Aim of the exercise =
Please copy the listing below in its entirety, without alteration.

Supplied data =
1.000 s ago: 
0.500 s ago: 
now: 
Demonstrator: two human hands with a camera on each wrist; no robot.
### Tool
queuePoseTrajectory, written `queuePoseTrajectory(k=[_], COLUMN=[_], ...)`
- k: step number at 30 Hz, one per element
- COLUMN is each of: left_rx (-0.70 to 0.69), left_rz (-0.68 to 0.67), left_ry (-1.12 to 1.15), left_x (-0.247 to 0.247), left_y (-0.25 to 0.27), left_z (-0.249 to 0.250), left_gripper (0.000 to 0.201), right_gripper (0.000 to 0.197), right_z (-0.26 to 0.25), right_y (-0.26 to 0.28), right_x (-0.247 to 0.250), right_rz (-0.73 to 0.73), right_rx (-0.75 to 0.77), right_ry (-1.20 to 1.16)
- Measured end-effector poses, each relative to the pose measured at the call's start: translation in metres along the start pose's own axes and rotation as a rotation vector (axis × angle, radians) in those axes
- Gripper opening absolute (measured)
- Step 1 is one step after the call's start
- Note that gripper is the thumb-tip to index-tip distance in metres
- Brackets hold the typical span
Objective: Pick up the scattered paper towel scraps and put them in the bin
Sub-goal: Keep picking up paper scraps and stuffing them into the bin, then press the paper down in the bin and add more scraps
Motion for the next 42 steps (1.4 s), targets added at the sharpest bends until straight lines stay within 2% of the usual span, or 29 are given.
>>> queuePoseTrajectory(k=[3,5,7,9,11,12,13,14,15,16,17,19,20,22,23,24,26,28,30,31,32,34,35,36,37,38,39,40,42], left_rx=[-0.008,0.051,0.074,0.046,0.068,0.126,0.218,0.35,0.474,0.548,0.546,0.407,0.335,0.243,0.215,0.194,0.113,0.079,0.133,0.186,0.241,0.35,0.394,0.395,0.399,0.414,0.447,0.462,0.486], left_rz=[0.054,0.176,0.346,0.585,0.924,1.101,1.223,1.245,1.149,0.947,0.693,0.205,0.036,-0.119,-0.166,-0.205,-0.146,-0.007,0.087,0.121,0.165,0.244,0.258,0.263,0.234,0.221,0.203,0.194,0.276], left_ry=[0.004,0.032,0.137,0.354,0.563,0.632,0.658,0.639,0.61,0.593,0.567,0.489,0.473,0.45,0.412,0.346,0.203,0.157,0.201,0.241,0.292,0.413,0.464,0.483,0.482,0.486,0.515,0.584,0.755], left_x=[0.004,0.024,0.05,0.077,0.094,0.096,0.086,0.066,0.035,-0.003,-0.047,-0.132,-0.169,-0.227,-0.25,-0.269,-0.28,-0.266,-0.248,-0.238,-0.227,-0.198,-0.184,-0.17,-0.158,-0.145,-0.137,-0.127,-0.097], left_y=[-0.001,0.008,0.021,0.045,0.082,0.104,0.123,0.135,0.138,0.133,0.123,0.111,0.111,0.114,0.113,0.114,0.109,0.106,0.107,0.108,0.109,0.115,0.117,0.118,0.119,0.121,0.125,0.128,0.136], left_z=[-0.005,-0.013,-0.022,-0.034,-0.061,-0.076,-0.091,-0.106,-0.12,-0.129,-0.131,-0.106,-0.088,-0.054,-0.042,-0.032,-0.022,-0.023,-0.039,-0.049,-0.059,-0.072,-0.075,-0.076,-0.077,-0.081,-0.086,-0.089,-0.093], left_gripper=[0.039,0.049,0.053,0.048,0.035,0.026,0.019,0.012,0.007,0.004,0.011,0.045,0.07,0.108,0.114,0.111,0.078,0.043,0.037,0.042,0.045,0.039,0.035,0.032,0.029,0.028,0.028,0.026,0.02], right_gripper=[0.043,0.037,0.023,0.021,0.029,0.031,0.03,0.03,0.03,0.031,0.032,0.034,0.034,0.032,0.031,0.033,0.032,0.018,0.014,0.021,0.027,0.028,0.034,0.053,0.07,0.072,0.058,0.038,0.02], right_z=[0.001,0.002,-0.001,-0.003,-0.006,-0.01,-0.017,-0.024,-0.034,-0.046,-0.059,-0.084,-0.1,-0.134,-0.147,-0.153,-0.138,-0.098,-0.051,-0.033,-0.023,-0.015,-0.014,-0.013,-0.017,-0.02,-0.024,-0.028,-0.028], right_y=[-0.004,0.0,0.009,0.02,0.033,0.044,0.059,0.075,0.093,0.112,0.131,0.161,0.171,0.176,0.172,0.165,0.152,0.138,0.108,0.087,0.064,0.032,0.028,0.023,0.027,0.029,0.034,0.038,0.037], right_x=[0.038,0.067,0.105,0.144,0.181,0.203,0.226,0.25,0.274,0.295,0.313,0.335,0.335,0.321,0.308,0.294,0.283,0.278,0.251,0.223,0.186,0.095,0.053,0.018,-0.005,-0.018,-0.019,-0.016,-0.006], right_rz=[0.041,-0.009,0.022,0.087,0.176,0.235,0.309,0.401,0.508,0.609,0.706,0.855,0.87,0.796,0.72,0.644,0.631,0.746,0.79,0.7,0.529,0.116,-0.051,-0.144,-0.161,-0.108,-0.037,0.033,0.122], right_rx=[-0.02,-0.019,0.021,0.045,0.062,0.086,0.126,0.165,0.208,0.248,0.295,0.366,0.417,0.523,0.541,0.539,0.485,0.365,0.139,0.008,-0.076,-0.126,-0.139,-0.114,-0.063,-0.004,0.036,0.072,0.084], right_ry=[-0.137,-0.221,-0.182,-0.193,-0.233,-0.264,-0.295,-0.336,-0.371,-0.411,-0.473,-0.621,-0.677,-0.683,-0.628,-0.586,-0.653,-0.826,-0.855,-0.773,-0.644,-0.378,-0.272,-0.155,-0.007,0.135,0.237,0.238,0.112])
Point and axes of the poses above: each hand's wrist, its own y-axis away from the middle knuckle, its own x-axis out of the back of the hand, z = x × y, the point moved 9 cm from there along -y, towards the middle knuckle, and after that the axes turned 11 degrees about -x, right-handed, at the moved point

Exercise solution =
1.000 s ago: 
0.500 s ago: 
now: 
Demonstrator: two human hands with a camera on each wrist; no robot.
### Tool
queuePoseTrajectory, written `queuePoseTrajectory(k=[_], COLUMN=[_], ...)`
- k: step number at 30 Hz, one per element
- COLUMN is each of: left_rx (-0.70 to 0.69), left_rz (-0.68 to 0.67), left_ry (-1.12 to 1.15), left_x (-0.247 to 0.247), left_y (-0.25 to 0.27), left_z (-0.249 to 0.250), left_gripper (0.000 to 0.201), right_gripper (0.000 to 0.197), right_z (-0.26 to 0.25), right_y (-0.26 to 0.28), right_x (-0.247 to 0.250), right_rz (-0.73 to 0.73), right_rx (-0.75 to 0.77), right_ry (-1.20 to 1.16)
- Measured end-effector poses, each relative to the pose measured at the call's start: translation in metres along the start pose's own axes and rotation as a rotation vector (axis × angle, radians) in those axes
- Gripper opening absolute (measured)
- Step 1 is one step after the call's start
- Note that gripper is the thumb-tip to index-tip distance in metres
- Brackets hold the typical span
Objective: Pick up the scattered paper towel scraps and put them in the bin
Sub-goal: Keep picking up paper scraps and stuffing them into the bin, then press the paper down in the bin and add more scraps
Motion for the next 42 steps (1.4 s), targets added at the sharpest bends until straight lines stay within 2% of the usual span, or 29 are given.
>>> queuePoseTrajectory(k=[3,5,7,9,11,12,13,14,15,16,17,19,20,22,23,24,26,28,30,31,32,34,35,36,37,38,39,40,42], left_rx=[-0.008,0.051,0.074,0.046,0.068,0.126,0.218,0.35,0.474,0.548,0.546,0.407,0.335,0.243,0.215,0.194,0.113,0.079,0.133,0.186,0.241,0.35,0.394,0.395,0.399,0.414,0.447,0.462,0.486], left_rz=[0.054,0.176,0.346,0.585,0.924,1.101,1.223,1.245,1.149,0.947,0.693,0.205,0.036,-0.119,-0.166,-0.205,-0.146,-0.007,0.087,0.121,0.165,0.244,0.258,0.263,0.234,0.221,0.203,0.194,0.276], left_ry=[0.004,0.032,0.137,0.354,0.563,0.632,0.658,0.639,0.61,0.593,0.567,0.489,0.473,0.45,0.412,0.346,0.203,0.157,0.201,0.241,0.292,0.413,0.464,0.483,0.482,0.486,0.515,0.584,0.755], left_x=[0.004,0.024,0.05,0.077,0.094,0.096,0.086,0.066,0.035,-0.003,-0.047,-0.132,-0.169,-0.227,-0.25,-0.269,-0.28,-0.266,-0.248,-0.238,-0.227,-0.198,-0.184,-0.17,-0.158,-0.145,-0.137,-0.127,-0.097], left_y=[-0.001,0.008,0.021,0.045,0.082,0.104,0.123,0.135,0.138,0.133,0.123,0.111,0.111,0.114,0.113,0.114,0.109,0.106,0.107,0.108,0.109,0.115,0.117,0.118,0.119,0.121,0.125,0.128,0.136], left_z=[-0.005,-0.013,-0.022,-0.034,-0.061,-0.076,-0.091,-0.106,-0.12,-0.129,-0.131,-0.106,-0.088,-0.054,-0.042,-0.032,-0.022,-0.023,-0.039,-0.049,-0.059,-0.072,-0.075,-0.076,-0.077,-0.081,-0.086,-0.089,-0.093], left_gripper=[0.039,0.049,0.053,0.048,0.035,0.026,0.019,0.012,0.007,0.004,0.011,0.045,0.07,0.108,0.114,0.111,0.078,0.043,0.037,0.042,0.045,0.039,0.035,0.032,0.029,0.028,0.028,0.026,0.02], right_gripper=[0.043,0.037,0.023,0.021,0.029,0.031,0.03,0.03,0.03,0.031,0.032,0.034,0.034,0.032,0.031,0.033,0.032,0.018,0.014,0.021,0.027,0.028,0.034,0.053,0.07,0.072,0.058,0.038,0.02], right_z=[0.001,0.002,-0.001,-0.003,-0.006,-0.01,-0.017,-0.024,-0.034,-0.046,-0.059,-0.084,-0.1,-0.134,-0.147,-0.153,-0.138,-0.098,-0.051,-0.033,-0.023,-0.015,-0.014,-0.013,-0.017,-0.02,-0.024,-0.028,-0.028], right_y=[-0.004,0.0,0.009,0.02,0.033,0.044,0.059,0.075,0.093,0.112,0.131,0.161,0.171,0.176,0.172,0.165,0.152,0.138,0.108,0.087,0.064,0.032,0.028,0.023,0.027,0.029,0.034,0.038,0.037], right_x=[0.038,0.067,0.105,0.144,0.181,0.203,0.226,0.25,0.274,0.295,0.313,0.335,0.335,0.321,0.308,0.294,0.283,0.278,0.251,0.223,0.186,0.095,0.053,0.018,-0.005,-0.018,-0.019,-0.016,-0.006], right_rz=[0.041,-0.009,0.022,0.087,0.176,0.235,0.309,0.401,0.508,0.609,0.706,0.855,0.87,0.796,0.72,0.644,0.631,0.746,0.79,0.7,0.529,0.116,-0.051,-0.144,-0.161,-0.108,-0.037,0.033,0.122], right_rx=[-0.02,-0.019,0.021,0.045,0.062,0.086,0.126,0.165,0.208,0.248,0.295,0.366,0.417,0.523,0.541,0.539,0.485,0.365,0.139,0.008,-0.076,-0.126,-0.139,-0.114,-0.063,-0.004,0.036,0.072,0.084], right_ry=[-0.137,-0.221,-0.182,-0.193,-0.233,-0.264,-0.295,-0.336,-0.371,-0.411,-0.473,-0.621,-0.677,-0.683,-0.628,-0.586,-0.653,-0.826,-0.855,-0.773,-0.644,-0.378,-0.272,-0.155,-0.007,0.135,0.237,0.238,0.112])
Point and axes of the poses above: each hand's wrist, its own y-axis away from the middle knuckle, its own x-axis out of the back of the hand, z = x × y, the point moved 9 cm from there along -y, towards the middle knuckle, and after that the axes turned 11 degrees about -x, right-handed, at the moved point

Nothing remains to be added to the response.